Today is World AIDS Day. In some ways, we've made enormous progress. Not too long ago, I saw a documentary, and it took me back to the early days of the disease, when healthy men turned into skeletons and died within 6 months.
And now, it seems to be manageable. I say "seems" because we assume that protease inhibitors tame the disease and can be taken for a whole lifetime. That may be true. We also forget that diseases mutate and develop resistance to the drugs that we create. Protease inhibitors that work today may not work in 10 years.
This is a disease that should be easy to avoid, and yet we're not making much progress in dropping the rate of new cases. AIDS is a bloodborne disease, not airborne. It's easy to avoid the disease vector that transmits AIDS, and even if we're exposed, it's not as easily transmissible as the news media would have us believe. And yet, we continue to see risky behavior, and thus, new cases. I don't know what we could do to make people more aware.
We've had other diseases on the brain in this year of Ebola. For me, I will remember 2014 as the year of many cancers. None of them have been mine, but it's been agony watching friends and acquaintances struggle with this disease. I don't usually spend much time thinking of cancer, but this past year, a colleague has died of pancreatic cancer, a friend died because of a cancerous brain tumor that returned, a colleague has battled colon cancer that travelled to his liver, and my friend from high school has battled cancer of the esophagus. The thought of cancer is never far from my consciousness.
These are cancers that are statistically unlikely in the people they've afflicted, and yet, here they are. As with the early days of the AIDS scourge, when so many came down with Kaposi's Sarcoma that didn't usually afflict that population group, I wonder if these strange cancers in younger bodies are harbingers of some new doom.
I will confess to theological thoughts that seem almost heretical in this past year of many cancers. I have found myself wondering about where cancer fits into God's plan.
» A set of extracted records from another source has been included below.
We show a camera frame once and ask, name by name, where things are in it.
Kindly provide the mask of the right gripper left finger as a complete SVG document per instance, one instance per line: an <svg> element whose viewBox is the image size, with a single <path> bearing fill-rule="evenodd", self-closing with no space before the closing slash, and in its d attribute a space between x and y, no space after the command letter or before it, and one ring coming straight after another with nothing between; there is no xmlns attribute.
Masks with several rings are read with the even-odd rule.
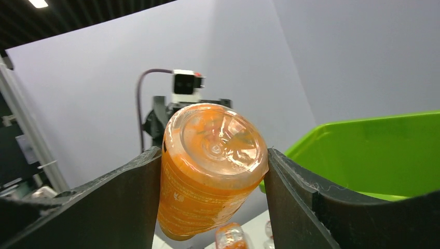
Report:
<svg viewBox="0 0 440 249"><path fill-rule="evenodd" d="M151 248L161 150L53 198L1 198L1 248Z"/></svg>

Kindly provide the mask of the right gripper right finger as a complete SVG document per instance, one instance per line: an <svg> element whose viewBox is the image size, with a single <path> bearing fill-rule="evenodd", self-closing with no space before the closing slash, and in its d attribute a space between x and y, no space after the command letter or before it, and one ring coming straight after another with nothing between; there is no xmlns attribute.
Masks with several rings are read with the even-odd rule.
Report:
<svg viewBox="0 0 440 249"><path fill-rule="evenodd" d="M439 192L400 201L341 187L268 149L276 248L439 248Z"/></svg>

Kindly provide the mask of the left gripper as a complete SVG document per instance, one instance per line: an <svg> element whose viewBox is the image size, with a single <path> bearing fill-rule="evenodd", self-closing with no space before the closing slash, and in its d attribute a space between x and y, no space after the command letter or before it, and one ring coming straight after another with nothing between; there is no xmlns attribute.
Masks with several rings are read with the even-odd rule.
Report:
<svg viewBox="0 0 440 249"><path fill-rule="evenodd" d="M153 108L142 124L142 130L152 139L151 146L162 147L164 130L171 117L180 109L198 103L212 103L232 108L232 100L205 100L199 95L173 95L171 102L165 96L153 97Z"/></svg>

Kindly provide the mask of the small orange juice bottle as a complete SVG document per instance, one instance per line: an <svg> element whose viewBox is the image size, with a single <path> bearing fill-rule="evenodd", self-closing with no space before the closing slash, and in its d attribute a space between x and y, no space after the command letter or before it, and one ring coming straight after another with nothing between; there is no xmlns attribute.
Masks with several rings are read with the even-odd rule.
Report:
<svg viewBox="0 0 440 249"><path fill-rule="evenodd" d="M233 109L192 104L167 123L161 154L158 223L184 241L228 222L268 172L257 128Z"/></svg>

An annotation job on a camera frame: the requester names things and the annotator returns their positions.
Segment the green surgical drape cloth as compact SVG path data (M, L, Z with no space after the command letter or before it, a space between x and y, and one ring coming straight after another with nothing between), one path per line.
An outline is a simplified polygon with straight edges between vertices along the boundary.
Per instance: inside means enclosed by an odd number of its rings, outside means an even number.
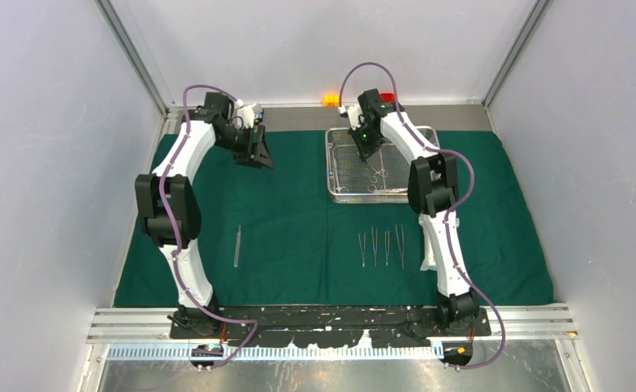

I don't believe that our lives are set on a predetermined path, but I do believe that God has created everything with meticulous attention to detail. How do I square that belief with a cancer cell? The cancer cell undoes such a beautiful creation, the human body. It looks like a design flaw to me.
But here's the heretical thought: maybe it looks like a design flaw, but it's not. Maybe I think of it as a design flaw because I am human-centered. Do we believe in a God who loves every element of creation equally? I say that I do, but my belief falters in the face of cancer cells.
I think of those Bible verses that has God caring for a sparrow and knowing every hair on the human head. Does God care equally for the cancer cell? Does God love the AIDS virus, the Ebola virus?
If I was a good theologian, I'd have an answer. I don't. I don't even have a Bible reference that helps me make sense of my quandary.
My creative practices help me with my theological quandary about God and cancer cells. My creative processes have helped me to be comfortable with long periods of not knowing a clear direction. I begin to write a novel, for example, in a place of uncertainty. Do I have characters who are worthy of a book? What will happen to them? What's the purpose of this novel? I don't have to know for sure, but I have to keep going.
I don't know for sure how cancer fits into the plan for creation. Is it evidence of a fallen aspect of creation? Or perhaps the cancer cell fits a larger purpose that I can't even conceive of--because, after all, I'm not God.
But I have trust in the Easter message that death does not have the final answer. I have trust in a Creator and a creation that commits to resurrection on a daily basis. I, too, am a creator, and that practice also helps me have faith. With that faith, I can continue.